Friday, November 02, 2007

ON ACTING: A 'Grounded' Performance

The student frowned just before starting her scene: "I don't feel grounded," she said. She delayed her performance. I asked her what 'grounded' meant. She said "I don't feel "centered", and pointed in the general area of her abdomen. "Centered?" I asked. "You need to be clearer than that. Confusion and a lack of clarity in analysis leads to a confused and unfocused performance." She just stared at me in a sullen incomprehension. She was, of course right: a good performance cannot flow from an ungrounded actor, but I wanted her to understand more fully what she was saying. Acting jargon has a delightful ring to it; but it often escapes meaningful precision.

I recommended the dictionary to her.

To be 'well-grounded' is to be firmly affixed to the earth; solid, not easily toppled.

Moreover, in terms of electrical current: when an entity is not "grounded" and is struck by lightening, the entity will be sadly unable to pass the electrical current through him/her, and will be burned up and consumed in flames.

To follow this line of reasoning, when an actor is not feeling grounded, s/he intuits that if s/he does not understand the essential nature of the character, or, is not attuned to the emotional solidity of the character, the actor in performance will feel adrift in uncertainty and unsureness, as if floating above the character's emotional reality. In electrical terms, if the actor is not feeling 'grounded' in performance, the actor intuits rightly that when electrical/emotional charge of the scene hits, that emotion will not be able to pass through him/her into the other characters and actions of the scene, as it should, but rather, will burn the actor into self-immolating performance dust, as the actor is consumed in his/her own ungrounded and unshared emotion.
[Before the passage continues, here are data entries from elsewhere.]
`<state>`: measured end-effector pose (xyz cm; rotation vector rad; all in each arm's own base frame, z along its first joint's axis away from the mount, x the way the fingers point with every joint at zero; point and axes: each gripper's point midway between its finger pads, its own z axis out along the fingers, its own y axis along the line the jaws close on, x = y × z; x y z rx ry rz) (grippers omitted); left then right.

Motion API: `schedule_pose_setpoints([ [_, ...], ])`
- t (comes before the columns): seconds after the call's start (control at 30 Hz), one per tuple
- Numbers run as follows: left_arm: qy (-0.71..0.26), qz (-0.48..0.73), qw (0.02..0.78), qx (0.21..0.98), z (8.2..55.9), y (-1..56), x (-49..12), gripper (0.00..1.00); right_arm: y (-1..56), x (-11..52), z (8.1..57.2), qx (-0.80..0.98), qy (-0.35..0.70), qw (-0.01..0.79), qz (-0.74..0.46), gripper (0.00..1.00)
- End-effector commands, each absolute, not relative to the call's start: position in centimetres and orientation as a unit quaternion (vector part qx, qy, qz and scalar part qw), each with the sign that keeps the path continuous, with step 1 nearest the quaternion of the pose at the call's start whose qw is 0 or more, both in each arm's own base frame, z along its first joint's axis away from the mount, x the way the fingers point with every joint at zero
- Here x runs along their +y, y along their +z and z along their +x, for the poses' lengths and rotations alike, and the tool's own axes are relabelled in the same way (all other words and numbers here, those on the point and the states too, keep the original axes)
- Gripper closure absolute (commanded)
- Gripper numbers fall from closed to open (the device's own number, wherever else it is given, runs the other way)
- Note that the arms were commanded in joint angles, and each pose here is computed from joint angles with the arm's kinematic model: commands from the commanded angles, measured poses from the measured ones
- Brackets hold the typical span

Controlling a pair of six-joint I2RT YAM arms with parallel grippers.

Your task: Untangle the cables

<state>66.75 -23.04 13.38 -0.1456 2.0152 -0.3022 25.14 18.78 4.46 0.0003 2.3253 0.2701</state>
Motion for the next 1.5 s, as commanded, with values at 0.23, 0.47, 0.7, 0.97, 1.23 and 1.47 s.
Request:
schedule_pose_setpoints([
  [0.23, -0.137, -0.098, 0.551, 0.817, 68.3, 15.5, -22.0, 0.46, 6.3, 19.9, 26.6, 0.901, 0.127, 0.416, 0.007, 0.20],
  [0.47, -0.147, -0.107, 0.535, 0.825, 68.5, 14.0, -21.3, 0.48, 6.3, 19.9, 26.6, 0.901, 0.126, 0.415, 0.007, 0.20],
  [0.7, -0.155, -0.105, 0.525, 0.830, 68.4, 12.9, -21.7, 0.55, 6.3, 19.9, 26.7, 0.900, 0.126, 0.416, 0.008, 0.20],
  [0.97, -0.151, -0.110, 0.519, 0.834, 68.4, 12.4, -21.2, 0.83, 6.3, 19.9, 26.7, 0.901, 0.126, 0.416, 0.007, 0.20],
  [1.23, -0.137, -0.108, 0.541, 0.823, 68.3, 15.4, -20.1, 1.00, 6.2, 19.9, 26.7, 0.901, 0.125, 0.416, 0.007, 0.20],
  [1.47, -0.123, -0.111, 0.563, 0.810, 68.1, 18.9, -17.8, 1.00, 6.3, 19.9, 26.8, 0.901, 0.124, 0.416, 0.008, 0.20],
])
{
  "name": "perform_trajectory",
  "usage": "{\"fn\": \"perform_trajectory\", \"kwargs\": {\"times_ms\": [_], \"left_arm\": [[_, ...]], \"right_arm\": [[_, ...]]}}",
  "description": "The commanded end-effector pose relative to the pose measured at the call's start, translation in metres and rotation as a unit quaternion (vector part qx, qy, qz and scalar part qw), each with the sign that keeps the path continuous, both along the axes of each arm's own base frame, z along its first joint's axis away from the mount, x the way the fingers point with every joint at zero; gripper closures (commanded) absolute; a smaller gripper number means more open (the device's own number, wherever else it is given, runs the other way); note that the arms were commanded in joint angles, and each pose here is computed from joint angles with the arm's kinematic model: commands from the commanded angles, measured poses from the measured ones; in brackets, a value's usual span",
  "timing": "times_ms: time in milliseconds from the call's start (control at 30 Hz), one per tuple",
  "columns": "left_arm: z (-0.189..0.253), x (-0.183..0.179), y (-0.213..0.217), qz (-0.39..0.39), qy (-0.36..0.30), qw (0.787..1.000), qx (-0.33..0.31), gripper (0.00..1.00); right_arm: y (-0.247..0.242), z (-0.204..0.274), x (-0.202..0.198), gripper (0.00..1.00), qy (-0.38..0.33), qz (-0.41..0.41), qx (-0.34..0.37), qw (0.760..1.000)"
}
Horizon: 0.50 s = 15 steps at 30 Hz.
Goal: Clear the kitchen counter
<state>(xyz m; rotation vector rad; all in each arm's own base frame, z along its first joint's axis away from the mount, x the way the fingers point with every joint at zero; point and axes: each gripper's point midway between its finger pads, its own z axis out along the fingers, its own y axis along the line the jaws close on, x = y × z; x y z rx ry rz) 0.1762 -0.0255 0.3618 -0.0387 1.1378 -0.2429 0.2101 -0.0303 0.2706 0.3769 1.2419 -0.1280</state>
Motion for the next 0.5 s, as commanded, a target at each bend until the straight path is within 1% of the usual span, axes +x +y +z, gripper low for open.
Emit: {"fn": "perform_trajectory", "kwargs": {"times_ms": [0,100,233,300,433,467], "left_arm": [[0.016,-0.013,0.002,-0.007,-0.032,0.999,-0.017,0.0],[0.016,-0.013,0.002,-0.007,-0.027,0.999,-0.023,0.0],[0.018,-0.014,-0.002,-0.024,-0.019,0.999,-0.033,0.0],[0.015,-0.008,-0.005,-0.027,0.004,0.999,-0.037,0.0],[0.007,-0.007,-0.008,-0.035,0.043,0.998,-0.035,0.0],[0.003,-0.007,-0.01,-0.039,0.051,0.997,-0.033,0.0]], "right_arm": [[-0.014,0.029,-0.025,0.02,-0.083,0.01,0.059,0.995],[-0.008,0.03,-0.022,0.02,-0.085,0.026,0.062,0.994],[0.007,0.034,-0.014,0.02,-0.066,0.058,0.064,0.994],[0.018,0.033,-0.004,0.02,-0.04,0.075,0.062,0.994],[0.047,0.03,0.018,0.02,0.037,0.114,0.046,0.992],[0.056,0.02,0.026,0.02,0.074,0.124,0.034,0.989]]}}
The corrective to all this: hard work at character analysis befoe performance, hard work at self-analysis throughout a career, and performance confidence: (1) understanding the emotional nature (and demands) of the character to be performed, (2) understanding one's own emotional nature consistent with that of the character, and (3) allowing in performance an unconscious state of synchronization of the actor's nature and the character's nature.

The young student in question came back to class the next night, having done her homework (on the character and herself) and delivered a delightfully 'grounded' and 'centered' performance. She and the character had become movingly one.